### [PROBLEM REQUIREMENTS]
Pictures in the listing do not belong in the copy, which should repeat exactly the lines from the one holding "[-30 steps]" through the last line.
:: SUPPLIED INFORMATION
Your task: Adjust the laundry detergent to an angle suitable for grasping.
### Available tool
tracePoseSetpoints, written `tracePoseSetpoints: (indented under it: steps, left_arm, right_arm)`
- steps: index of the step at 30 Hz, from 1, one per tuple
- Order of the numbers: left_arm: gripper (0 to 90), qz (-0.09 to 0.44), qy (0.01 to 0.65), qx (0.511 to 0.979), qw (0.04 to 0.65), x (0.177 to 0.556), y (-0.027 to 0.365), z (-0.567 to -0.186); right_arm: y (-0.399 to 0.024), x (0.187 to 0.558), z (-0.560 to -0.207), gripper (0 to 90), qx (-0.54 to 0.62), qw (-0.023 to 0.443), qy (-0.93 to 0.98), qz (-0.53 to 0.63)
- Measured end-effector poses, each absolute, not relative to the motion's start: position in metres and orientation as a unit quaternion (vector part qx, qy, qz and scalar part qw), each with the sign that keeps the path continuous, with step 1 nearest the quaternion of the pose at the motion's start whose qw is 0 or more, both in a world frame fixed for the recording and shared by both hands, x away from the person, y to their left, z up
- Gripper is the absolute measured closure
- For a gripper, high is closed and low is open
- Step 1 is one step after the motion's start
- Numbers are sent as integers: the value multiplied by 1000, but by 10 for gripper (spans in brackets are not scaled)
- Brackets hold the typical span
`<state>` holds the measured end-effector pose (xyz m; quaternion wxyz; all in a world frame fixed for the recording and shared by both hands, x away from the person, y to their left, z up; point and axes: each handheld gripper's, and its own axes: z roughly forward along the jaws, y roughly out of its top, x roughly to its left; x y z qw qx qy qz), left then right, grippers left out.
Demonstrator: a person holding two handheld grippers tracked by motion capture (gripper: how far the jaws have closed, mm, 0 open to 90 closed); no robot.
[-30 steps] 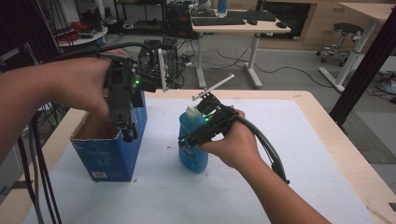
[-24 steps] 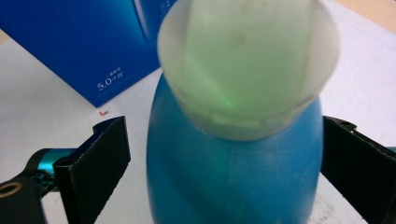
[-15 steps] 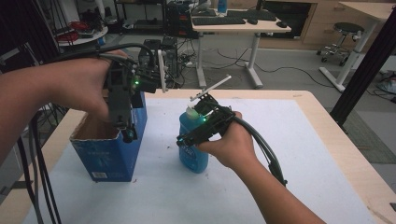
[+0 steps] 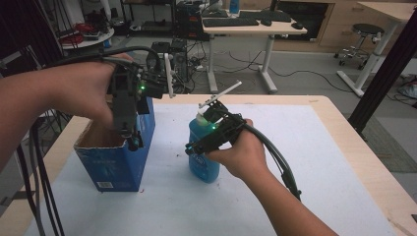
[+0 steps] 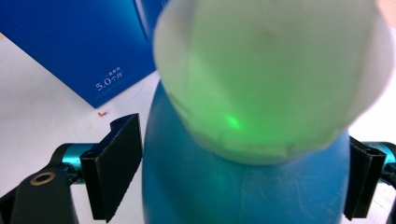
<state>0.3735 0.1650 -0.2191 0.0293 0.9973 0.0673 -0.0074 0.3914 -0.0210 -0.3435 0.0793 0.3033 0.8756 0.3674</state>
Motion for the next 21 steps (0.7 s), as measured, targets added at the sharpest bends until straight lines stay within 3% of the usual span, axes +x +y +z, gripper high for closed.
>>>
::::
### [TASK RESULT]
[-30 steps] 
[-24 steps] 
[-15 steps] 
[+0 steps] 
[+0 steps] 
<state>0.3735 0.1650 -0.2191 0.0293 0.9973 0.0673 -0.0074 0.3914 -0.0210 -0.3435 0.0793 0.3033 0.8756 0.3674</state>
Motion for the next 21 steps (0.7 s), as measured, targets added at the sharpest bends until straight lines stay within 3% of the usual span, axes +x +y +z, gripper high for closed.
>>>

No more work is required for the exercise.